Supplied data Block Start

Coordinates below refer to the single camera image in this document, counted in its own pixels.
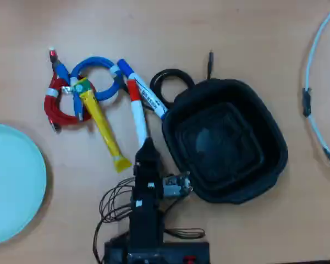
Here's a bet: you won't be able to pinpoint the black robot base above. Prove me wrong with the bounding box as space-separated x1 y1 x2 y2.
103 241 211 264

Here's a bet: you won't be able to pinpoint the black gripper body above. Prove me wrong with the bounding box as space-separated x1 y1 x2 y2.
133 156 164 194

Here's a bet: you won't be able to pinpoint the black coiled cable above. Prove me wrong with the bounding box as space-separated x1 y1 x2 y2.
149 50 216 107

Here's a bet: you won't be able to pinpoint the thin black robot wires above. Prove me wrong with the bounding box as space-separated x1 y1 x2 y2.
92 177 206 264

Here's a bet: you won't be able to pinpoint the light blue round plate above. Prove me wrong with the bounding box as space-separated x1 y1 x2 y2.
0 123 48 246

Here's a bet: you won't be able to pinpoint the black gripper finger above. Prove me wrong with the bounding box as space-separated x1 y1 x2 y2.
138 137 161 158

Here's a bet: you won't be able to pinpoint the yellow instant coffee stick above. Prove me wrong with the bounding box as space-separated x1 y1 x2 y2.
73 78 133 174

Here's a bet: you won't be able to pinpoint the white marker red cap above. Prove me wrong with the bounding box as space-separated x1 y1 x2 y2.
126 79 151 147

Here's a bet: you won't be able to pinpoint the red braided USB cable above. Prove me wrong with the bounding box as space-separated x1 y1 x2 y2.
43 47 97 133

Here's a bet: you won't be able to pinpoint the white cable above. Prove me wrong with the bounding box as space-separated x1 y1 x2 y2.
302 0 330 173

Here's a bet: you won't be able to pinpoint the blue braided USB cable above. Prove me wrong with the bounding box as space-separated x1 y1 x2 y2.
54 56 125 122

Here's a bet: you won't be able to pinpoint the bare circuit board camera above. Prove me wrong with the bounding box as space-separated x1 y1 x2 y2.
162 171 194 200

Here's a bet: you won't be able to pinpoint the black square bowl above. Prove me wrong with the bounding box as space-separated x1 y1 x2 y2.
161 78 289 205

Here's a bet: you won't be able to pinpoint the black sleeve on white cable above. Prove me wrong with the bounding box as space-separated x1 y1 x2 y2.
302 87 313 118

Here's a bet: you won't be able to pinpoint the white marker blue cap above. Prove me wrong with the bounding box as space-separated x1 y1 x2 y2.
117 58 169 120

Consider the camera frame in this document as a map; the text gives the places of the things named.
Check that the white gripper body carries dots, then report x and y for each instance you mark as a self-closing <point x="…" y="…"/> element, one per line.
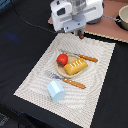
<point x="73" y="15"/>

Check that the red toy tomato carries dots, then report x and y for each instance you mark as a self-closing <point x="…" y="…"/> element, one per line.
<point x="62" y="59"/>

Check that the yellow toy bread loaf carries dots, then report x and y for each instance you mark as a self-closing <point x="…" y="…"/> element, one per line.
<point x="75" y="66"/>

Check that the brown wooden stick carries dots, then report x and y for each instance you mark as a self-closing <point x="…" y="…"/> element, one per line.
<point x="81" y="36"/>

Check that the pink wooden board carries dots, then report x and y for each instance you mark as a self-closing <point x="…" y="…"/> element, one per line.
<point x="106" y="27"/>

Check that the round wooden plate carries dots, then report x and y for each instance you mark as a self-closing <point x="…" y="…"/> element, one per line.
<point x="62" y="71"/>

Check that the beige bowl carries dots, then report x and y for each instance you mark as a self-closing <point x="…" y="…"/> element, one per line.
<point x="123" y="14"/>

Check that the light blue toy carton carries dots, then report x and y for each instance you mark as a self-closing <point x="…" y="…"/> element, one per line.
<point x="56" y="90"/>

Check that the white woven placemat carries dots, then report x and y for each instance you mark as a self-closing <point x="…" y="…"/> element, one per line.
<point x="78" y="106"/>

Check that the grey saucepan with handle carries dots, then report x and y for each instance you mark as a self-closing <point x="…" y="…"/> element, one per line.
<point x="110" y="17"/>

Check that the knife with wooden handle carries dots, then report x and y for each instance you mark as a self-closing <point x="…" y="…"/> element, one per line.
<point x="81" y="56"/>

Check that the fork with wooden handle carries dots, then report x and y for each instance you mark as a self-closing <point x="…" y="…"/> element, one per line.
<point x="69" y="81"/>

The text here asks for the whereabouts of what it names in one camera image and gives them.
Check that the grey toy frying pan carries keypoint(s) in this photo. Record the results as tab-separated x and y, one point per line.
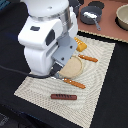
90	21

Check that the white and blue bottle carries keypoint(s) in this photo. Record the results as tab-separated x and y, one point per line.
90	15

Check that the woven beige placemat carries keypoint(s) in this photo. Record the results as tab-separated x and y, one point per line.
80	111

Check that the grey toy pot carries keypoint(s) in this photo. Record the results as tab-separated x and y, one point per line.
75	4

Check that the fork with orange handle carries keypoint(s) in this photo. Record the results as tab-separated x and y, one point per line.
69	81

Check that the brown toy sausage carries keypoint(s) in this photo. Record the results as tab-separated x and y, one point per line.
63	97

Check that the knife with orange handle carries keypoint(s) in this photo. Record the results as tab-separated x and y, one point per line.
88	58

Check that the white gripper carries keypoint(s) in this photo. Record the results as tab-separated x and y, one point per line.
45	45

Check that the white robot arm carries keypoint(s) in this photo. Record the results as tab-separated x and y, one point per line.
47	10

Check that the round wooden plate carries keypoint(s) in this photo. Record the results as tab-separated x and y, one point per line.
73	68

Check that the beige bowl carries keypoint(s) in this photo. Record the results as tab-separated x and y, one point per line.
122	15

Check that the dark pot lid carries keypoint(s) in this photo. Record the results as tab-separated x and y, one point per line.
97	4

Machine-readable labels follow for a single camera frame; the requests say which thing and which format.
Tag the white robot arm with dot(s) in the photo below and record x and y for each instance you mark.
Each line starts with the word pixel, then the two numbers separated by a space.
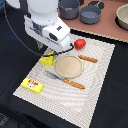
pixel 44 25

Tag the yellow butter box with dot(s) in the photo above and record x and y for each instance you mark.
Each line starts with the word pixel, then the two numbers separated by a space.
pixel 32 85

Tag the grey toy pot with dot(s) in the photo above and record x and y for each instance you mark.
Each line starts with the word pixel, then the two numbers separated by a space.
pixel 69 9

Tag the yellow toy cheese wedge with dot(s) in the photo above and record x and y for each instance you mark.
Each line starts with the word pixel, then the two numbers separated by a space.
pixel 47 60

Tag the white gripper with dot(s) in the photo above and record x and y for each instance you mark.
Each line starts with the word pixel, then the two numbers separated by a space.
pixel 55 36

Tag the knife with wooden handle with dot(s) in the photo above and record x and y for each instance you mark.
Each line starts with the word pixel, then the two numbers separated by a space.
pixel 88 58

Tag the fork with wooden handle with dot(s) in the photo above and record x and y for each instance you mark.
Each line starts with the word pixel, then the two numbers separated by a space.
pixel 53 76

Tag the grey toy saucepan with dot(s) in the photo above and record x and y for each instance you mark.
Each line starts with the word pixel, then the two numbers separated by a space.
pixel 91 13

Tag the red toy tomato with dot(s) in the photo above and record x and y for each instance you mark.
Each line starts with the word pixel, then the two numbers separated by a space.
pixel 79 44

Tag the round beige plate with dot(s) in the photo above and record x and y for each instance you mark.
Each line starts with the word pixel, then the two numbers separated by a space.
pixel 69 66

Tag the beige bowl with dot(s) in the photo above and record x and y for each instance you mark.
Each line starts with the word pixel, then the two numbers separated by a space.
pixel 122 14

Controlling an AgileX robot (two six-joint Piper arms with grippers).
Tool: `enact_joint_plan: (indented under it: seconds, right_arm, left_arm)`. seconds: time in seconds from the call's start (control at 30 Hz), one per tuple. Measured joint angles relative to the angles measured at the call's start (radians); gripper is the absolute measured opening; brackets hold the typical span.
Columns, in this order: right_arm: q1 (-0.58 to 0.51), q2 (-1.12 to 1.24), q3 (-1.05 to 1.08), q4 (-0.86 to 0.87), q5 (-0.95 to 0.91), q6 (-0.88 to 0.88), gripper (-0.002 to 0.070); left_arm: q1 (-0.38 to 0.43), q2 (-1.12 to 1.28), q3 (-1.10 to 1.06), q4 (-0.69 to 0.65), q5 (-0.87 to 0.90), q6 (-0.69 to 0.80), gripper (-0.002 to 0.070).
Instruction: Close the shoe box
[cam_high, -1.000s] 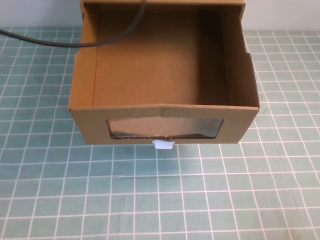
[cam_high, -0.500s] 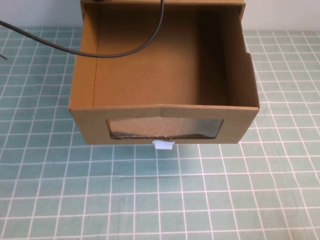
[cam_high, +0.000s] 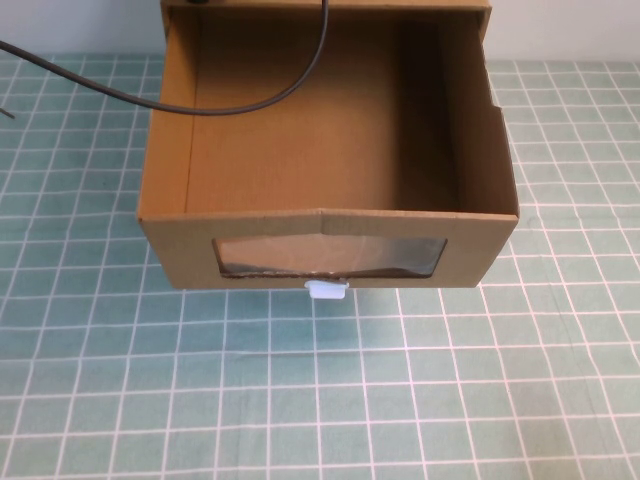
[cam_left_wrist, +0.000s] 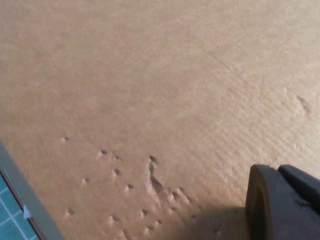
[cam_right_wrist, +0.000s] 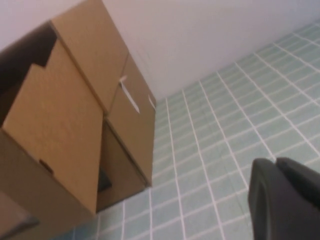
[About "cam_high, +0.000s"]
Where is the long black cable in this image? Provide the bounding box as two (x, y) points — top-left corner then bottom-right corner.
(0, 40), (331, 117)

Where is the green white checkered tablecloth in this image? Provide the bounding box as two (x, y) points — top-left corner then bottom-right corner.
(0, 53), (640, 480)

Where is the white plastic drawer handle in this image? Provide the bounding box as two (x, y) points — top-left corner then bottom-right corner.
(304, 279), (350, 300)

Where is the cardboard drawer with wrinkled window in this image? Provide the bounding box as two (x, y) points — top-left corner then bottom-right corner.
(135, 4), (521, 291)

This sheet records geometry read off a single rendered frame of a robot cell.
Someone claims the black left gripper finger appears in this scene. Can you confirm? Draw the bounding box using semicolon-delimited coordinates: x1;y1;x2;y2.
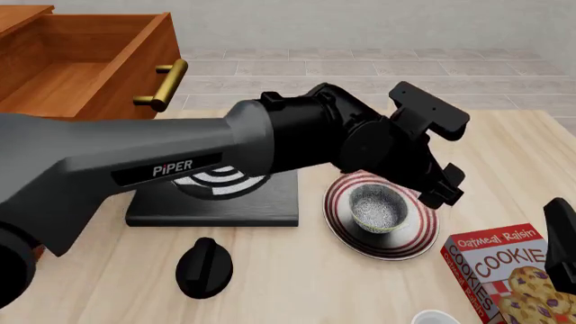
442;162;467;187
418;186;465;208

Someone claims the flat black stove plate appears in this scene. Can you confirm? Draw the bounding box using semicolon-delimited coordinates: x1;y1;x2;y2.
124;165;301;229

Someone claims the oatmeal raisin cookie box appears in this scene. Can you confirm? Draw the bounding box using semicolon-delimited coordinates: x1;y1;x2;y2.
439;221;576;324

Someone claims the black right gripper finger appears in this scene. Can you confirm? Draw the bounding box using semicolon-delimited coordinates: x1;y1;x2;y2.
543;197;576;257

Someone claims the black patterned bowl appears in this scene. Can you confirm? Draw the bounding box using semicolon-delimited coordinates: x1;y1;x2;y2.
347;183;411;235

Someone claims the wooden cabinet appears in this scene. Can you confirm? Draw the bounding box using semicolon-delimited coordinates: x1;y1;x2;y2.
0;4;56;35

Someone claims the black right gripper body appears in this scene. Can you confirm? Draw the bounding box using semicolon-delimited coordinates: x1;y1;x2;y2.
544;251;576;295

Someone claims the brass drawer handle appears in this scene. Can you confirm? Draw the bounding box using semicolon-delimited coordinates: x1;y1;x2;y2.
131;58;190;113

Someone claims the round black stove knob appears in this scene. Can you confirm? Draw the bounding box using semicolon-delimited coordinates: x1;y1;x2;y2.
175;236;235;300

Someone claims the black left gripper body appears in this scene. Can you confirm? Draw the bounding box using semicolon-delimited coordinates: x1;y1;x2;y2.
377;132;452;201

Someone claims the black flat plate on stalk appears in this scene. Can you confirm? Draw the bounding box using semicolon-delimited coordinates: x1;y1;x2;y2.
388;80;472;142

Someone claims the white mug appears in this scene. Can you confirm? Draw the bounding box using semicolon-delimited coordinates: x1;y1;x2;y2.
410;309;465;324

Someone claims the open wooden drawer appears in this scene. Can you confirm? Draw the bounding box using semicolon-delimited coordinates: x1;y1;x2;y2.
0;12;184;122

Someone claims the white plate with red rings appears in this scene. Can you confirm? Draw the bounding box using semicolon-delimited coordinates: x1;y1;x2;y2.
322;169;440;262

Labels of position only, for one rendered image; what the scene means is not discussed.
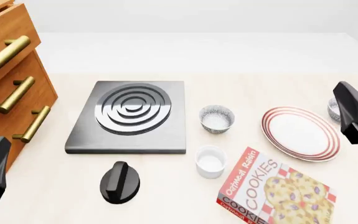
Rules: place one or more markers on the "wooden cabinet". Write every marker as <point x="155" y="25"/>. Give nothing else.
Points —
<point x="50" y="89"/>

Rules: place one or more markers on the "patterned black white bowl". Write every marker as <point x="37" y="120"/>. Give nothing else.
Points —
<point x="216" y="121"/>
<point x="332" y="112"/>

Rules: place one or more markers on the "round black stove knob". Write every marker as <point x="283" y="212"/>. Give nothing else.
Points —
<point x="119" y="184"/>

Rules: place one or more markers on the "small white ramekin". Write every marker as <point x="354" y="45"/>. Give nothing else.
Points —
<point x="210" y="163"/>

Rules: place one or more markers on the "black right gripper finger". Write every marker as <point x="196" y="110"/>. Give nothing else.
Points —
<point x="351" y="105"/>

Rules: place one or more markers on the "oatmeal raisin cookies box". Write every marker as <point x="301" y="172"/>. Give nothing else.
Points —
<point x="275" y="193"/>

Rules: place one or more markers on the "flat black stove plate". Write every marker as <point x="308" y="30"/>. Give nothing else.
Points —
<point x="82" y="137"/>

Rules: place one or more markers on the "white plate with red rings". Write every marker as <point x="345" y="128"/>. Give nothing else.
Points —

Supplied data Block End

Task requirements: Find how many lines above include "nothing", then write only that count.

Exercise response: 8